Large numbers of young penguins in colonies around the Atlantic are suffering what is known as feather-loss disorder and scientists are baffled as to what might be causing the condition. A report on the disorder appears in the journal Waterbirds.
“Feather-loss disorders are uncommon in most bird species, and we need to conduct further study to determine the cause of the disorder and if this is in fact spreading to other penguin species,” said report author P. Dee Boersma of the Wildlife Conservation Society (WCS).
Boersma has been studying Magellanic penguins for more than three decades and says the feather-loss disorder first emerged in Cape Town, South Africa in 2006 among a group of African (or black-footed) penguins. During that year, approximately 59 percent of the penguin chicks lost their feathers, followed by 97 percent of the chicks in 2007, and 20 percent of the chicks in 2008.

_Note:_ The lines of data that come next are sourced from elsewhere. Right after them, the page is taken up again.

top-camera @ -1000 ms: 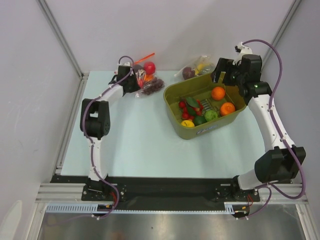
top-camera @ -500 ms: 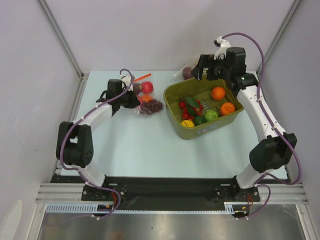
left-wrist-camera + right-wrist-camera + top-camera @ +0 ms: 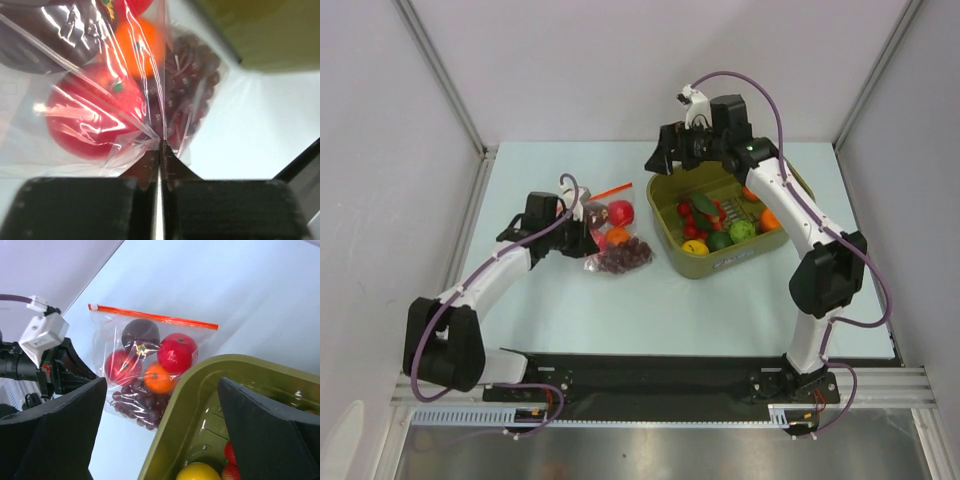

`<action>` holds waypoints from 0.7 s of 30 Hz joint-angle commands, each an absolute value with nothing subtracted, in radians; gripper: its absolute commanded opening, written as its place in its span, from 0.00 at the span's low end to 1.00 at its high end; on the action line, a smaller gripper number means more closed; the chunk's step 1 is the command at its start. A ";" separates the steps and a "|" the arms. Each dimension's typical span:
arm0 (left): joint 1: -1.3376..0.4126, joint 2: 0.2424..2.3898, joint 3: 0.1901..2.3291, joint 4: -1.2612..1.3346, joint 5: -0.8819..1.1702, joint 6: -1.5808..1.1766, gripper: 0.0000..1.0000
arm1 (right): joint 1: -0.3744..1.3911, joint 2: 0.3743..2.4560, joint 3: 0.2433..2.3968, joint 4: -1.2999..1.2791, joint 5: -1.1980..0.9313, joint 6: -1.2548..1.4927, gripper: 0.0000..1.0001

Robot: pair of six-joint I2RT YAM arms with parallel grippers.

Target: Open the zip-top bag and remove the fake food

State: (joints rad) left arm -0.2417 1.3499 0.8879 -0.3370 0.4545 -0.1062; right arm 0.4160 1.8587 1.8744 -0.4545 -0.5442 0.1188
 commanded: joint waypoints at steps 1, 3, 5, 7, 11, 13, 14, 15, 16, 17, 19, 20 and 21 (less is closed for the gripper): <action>-0.247 1.263 0.832 -0.385 0.410 -0.139 0.15 | 0.428 1.858 1.911 -0.451 -0.586 0.112 1.00; -0.242 1.246 0.813 -0.370 0.381 -0.172 0.32 | 0.430 1.855 1.905 -0.449 -0.589 0.114 1.00; -0.236 1.232 0.818 -0.359 0.339 -0.192 0.61 | 0.430 1.852 1.904 -0.451 -0.589 0.110 1.00; -0.222 1.221 0.842 -0.354 0.310 -0.213 0.71 | 0.430 1.844 1.905 -0.454 -0.586 0.103 1.00; -0.174 1.158 0.870 -0.318 0.148 -0.281 0.80 | 0.431 1.822 1.902 -0.472 -0.569 0.081 1.00; -0.143 1.140 0.861 -0.313 0.082 -0.343 0.82 | 0.430 1.807 1.898 -0.480 -0.560 0.072 1.00; -0.126 1.135 0.856 -0.322 0.019 -0.366 0.82 | 0.430 1.802 1.896 -0.483 -0.554 0.065 1.00; -0.092 1.132 0.844 -0.330 0.003 -0.406 0.82 | 0.431 1.798 1.894 -0.489 -0.549 0.061 1.00; -0.078 1.134 0.838 -0.336 -0.017 -0.426 0.82 | 0.430 1.790 1.891 -0.492 -0.546 0.060 1.00; -0.054 1.134 0.828 -0.340 -0.031 -0.446 0.82 | 0.431 1.784 1.888 -0.494 -0.542 0.054 1.00; -0.035 1.131 0.796 -0.330 -0.017 -0.489 0.82 | 0.429 1.776 1.884 -0.499 -0.537 0.055 1.00; -0.020 1.128 0.784 -0.304 -0.008 -0.500 0.82 | 0.430 1.767 1.881 -0.500 -0.535 0.052 1.00; -0.014 1.127 0.758 -0.293 0.023 -0.529 0.82 | 0.431 1.763 1.878 -0.502 -0.535 0.052 1.00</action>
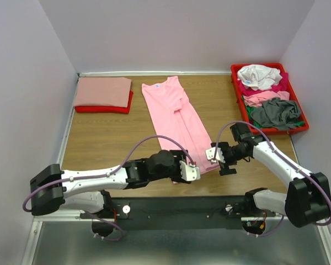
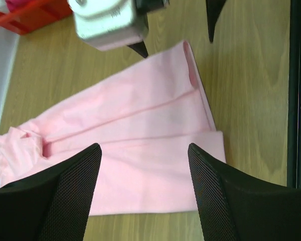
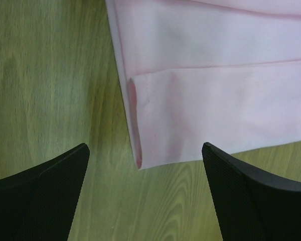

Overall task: Fold and stack the t-shirts
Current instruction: Fold the tshirt

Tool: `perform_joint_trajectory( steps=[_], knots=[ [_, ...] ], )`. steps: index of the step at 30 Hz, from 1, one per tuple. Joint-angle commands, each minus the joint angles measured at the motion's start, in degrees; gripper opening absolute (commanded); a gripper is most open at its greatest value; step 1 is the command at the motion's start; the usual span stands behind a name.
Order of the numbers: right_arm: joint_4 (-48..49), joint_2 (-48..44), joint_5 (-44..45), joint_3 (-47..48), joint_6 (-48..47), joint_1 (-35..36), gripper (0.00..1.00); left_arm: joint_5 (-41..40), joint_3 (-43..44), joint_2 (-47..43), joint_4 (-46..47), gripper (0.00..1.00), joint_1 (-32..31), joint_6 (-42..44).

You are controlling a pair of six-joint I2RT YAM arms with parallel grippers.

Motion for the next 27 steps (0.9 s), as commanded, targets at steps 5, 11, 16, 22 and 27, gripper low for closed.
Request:
perform_joint_trajectory(
  steps=[5, 11, 16, 22, 27],
  knots=[
    [-2.7, 0.3, 1.1, -1.7, -10.3, -0.3, 0.98, -1.3, -1.0, 8.2, -1.8, 0.76, -5.0, 4.9],
    [0.7, 3.7, 1.5, -2.6, -7.3, -0.3, 0.89, 0.3, -1.1, 13.1, -1.6, 0.73, -5.0, 6.0],
    [4.9, 4.5, 1.6, -2.6, -4.0, -0.3, 0.83, 3.8, -2.6, 15.5, -0.1, 0.73, -5.0, 6.8],
    [6.5, 6.3, 1.6, -2.3, -2.4, -0.3, 0.79, 4.5, -2.3, 19.9, -0.1, 0.71, -4.8, 7.2],
    [7.9, 6.5, 2.1, -3.1, -2.0, -0.3, 0.76, 3.8, -0.9, 23.5, -0.8, 0.62, -3.3, 6.9]
  ],
)
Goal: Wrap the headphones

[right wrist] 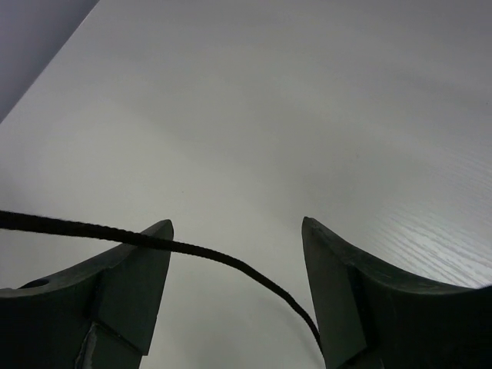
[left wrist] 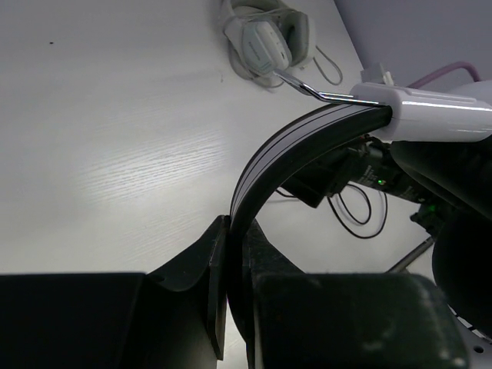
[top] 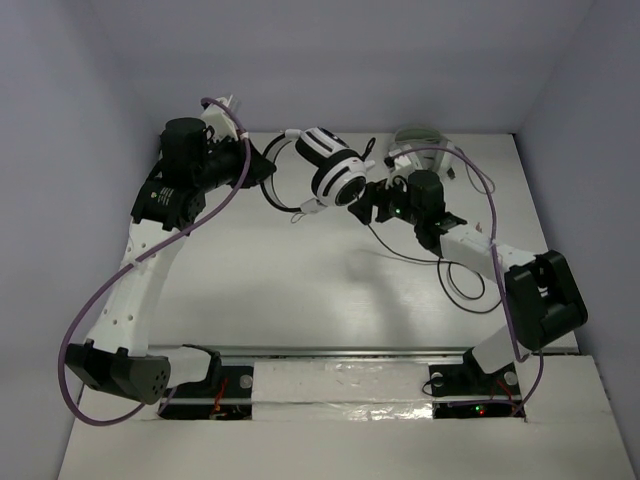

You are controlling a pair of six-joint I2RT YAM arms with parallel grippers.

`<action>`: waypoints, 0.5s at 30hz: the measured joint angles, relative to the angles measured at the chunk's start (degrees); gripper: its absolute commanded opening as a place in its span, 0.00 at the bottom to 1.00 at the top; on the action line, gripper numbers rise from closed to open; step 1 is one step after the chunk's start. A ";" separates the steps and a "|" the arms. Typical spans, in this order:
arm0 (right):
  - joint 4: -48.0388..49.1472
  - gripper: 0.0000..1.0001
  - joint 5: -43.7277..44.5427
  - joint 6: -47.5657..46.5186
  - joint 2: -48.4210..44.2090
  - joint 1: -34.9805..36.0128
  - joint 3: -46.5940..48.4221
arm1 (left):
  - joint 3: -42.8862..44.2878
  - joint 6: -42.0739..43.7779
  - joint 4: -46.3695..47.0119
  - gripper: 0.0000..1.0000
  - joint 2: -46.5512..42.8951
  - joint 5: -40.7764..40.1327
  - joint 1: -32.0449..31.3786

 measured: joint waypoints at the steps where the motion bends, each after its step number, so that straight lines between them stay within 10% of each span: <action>1: 0.68 0.68 0.00 0.04 0.79 -0.04 0.17 | 0.00 -0.09 0.02 0.00 0.00 0.50 0.00; 15: 10.01 0.54 -0.48 4.37 3.96 -2.23 -3.13 | 1.92 -5.64 4.81 0.00 -1.97 6.12 0.09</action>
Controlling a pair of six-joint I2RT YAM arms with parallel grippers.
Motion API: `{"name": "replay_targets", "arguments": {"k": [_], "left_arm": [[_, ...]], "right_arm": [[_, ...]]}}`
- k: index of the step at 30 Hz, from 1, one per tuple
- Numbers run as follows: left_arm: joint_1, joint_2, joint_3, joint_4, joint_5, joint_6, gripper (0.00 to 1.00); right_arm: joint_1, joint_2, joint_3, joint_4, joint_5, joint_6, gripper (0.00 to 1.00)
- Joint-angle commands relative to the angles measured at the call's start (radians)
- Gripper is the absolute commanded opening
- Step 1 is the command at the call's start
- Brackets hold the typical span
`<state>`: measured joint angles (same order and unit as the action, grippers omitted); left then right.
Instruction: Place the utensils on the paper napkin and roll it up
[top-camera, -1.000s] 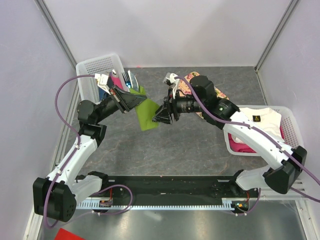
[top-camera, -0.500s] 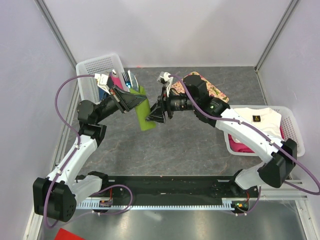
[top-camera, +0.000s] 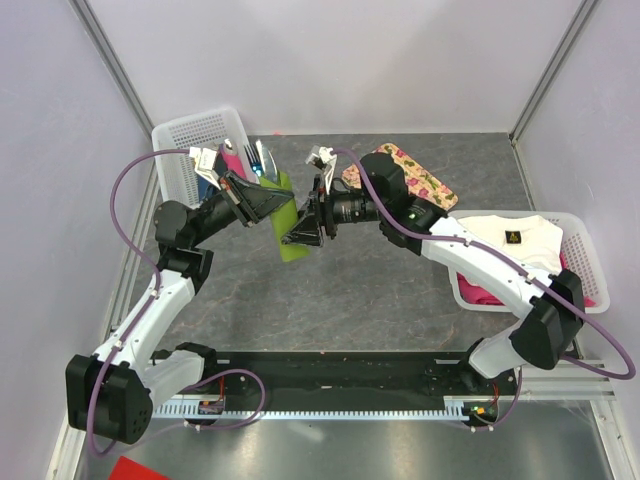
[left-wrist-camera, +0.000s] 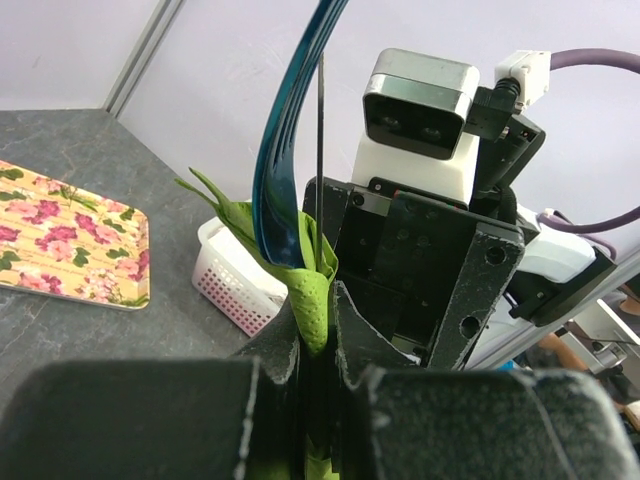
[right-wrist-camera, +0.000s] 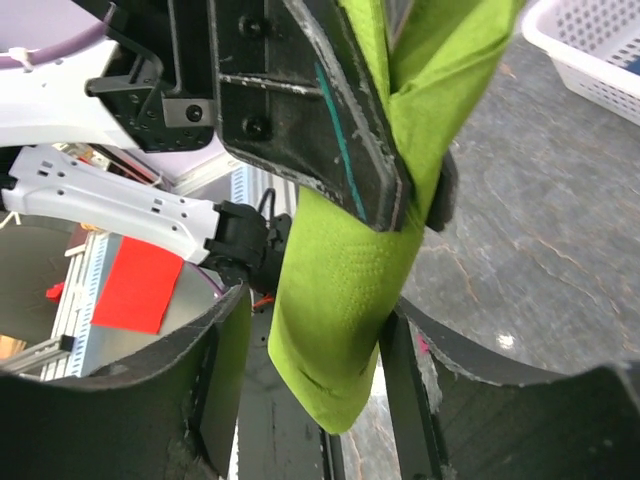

Meanwhile, on the other side of the South Atlantic, researchers from the WCS observed feather-loss disorder in the chicks of wild Magellanic penguins at four different sites along Argentina’s coastline.
In both instances, the chicks with feather-loss disorder grew more slowly than feathered chicks. Featherless chicks were also smaller in size and weight than feathered chicks. Boersma says these disparities are due to the increased energy spent in thermoregulation in the absence of an insulating coat of feathers.
The researchers say pathogens, thyroid disorders, nutrient imbalances or genetics could be to blame. “We need to learn how to stop the spread of feather-loss disorder, as penguins already have problems with oil pollution and climate variation,” concluded Boersma. “It’s important to keep disease from being added to the list of threats they face.”